A month and a half ago, I wrote about Sean Paddock, a little boy who was killed. His mother is charge with his murder. Now, the writer of the advice book used by his mother is the subject of a news article.
Parenting guru is revered, reviled — Pastor’s advice cited in N.C. child’s death, 30 April 2006, The News & Observer, Raleigh, North Carolina
In this small, rural community, Pearl tends a modest flock. It’s through a satellite Internet connection and a traveling road show that Pearl captures a following he pegs at more than half a million people. From military bases in Europe to a Pentecostal church in Smithfield, N.C., parents spank their children with rods, “switching” out their bad attitudes, just at Pearl advises. His books on child discipline are sold at home-schooling conferences, delivered to the doorsteps of new moms and passed from pastors to parents in churches across the nation.

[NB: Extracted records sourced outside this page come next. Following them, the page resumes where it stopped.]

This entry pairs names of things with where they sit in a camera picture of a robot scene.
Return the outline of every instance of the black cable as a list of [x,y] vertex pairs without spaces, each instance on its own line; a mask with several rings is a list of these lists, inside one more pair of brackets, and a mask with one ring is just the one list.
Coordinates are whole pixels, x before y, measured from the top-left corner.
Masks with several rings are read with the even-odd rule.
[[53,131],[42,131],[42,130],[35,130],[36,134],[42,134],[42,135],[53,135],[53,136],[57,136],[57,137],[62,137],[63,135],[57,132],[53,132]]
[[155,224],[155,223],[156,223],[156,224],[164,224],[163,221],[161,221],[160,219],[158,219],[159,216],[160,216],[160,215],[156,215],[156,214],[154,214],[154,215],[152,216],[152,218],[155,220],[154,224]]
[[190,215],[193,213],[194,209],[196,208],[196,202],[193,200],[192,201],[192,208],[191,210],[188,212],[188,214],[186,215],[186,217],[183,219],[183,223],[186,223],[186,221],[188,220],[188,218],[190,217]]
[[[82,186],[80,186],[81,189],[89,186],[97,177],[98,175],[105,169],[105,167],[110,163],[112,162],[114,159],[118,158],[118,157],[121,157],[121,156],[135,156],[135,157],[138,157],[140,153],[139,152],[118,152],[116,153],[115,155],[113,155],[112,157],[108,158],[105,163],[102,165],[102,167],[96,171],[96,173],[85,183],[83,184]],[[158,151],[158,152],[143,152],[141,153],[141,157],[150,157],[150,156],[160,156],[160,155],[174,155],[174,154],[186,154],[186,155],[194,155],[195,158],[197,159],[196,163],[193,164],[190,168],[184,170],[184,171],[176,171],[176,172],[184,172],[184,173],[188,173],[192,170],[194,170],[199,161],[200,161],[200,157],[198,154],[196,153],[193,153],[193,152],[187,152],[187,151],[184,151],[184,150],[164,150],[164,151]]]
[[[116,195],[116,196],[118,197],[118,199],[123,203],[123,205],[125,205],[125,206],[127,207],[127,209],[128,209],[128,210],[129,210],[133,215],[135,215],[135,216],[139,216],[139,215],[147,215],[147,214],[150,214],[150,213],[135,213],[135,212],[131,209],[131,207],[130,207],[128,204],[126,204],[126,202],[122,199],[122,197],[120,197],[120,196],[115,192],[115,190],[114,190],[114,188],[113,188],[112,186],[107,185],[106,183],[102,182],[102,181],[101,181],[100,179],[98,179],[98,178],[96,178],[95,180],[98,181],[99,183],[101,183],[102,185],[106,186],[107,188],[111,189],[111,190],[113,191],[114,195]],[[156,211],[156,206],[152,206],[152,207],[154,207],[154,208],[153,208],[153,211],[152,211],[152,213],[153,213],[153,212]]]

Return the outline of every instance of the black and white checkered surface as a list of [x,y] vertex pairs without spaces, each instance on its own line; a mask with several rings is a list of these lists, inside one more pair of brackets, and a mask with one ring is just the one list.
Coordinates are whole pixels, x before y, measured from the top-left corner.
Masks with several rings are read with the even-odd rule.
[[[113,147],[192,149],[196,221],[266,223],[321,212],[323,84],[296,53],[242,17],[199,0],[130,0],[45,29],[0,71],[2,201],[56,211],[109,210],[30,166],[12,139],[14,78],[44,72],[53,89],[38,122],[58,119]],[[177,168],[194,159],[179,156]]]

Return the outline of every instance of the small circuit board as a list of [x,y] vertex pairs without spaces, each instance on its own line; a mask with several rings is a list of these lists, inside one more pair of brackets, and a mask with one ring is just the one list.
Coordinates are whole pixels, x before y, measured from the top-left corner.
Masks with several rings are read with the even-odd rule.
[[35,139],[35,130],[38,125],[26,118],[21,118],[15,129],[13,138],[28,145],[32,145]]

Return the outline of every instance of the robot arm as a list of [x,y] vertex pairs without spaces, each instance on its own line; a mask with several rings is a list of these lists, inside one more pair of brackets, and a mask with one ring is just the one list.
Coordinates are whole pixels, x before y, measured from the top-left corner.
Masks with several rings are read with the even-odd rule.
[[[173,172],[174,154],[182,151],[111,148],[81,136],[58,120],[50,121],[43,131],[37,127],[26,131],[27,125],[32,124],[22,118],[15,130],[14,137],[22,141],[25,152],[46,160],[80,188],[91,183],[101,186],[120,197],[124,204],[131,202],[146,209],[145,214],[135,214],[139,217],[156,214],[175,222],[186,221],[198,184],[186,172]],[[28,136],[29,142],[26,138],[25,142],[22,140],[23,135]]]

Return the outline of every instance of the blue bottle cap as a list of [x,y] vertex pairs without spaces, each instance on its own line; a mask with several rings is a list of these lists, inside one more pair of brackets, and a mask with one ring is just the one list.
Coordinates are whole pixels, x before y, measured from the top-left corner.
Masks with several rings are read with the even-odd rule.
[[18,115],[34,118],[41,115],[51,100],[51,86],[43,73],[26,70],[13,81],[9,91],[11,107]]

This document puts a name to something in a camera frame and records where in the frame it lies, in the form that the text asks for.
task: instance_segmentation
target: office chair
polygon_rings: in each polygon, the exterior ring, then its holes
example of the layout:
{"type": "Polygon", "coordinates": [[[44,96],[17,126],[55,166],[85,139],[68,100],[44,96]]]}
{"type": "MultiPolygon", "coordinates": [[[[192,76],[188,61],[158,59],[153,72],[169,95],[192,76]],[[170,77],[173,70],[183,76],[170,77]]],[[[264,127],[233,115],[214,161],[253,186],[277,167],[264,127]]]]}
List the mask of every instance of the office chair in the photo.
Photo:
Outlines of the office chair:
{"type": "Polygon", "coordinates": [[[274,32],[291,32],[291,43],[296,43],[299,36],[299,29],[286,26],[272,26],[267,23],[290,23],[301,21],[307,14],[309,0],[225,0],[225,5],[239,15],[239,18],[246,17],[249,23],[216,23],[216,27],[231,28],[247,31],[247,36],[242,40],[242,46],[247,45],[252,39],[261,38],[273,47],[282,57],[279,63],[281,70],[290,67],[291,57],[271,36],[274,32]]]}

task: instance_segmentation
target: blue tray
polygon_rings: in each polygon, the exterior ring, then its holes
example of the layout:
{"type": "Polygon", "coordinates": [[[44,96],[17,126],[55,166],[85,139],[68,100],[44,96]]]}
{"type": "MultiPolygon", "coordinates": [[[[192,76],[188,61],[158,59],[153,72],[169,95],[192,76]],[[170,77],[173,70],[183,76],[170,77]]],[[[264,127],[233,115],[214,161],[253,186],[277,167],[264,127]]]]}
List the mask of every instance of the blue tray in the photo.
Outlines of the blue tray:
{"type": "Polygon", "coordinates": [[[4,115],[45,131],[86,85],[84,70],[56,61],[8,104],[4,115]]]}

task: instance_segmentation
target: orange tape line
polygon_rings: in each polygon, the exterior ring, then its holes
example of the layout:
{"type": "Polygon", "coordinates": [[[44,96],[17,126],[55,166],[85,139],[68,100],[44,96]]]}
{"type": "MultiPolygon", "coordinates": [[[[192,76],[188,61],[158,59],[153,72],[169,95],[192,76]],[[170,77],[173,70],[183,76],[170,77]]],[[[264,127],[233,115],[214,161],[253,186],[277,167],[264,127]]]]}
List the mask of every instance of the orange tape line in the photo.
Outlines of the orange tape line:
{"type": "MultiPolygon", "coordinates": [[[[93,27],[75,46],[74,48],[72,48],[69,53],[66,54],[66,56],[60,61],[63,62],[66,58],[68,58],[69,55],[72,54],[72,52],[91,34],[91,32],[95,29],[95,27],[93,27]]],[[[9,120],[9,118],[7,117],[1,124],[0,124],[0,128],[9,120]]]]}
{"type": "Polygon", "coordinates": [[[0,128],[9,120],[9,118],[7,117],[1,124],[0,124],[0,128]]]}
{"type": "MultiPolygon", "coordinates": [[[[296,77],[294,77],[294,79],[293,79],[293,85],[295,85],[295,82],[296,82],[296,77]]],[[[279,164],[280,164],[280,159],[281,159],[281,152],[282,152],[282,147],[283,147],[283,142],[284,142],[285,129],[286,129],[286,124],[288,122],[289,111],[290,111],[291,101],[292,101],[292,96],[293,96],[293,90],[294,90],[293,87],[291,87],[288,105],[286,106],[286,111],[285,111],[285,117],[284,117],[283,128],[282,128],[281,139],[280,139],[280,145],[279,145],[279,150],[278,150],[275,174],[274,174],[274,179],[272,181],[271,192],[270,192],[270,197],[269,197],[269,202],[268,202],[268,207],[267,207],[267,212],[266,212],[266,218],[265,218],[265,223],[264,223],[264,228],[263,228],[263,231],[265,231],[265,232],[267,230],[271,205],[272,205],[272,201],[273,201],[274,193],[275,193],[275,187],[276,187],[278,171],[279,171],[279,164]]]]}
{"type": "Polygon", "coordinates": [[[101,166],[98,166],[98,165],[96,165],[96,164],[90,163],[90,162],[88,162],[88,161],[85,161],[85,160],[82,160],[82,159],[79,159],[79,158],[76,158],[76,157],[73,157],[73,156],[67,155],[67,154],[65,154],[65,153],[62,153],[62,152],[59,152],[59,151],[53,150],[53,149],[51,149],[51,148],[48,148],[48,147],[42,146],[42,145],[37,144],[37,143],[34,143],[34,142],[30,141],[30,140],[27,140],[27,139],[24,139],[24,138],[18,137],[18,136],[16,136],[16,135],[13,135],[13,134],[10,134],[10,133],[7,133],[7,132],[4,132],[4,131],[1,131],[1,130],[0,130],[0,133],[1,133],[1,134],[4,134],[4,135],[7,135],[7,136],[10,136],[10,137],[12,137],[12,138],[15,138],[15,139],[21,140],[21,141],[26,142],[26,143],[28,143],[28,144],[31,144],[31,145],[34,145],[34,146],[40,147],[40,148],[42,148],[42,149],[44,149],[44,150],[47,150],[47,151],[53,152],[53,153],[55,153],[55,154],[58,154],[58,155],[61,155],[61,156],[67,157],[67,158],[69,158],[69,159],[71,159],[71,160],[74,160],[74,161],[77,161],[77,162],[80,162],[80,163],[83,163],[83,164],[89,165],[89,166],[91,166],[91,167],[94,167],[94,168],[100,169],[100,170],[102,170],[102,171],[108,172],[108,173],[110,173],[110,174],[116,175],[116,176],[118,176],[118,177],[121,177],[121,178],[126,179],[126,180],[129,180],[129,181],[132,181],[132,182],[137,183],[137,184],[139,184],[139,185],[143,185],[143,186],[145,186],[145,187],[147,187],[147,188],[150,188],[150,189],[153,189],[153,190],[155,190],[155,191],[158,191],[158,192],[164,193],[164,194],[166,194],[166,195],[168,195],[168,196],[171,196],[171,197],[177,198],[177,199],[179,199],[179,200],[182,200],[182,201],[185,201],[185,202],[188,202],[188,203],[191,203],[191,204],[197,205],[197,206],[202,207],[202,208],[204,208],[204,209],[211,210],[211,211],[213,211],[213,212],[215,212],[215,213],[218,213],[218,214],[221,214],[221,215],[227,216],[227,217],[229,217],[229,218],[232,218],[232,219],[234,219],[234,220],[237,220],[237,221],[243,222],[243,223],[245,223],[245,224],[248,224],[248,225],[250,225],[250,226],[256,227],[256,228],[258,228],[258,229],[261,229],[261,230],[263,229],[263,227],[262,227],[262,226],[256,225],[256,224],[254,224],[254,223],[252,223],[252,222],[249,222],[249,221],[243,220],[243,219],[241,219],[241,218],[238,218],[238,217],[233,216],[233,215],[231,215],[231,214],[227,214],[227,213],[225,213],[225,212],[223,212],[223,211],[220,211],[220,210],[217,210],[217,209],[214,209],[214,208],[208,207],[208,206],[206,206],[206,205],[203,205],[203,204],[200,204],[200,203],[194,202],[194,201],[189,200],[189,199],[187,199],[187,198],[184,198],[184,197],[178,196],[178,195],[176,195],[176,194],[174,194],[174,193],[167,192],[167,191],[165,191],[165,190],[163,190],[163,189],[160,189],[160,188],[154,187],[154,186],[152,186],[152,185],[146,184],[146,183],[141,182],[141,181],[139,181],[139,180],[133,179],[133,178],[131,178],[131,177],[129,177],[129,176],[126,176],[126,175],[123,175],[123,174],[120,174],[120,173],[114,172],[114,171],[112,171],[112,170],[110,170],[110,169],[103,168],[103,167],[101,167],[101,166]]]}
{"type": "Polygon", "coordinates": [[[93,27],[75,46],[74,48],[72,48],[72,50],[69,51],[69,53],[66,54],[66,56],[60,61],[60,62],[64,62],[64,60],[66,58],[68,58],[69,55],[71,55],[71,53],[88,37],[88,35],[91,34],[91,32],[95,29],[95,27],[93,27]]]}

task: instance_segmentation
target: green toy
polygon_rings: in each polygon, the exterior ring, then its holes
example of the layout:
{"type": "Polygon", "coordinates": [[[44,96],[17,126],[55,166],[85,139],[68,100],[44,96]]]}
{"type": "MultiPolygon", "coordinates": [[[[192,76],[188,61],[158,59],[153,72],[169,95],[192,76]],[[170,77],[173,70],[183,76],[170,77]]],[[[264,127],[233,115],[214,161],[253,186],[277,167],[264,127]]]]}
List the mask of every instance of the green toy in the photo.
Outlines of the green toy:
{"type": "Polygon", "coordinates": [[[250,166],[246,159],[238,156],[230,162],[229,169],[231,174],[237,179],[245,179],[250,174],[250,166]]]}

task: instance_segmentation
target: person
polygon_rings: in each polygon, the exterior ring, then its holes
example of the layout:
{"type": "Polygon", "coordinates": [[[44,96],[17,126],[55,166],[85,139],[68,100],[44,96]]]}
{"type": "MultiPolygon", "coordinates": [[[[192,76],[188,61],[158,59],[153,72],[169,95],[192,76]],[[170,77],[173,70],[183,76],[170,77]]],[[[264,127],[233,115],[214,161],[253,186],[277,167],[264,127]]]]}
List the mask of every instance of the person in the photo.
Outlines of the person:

In the article the statements are made, “Paddock and Pearl never met. Pearl’s business, No Greater Joy Ministries, can’t even find a record that it shipped her their books.”
That seems like tip-toeing around the situation, given the advice in the copy of To Train Up A Child that I was handed at a homeschool support group meeting, probably in 1996. “It’s Your Turn … If this book has been a blessing to you, why not make it a blessing to other parents? You can do what many are doing. Buy eight copies and give them to your friends.”
That’s a clever marketing strategy, even for a ministry, which is how this distribution method is described. Since it works so well, why doesn’t the company own up to it?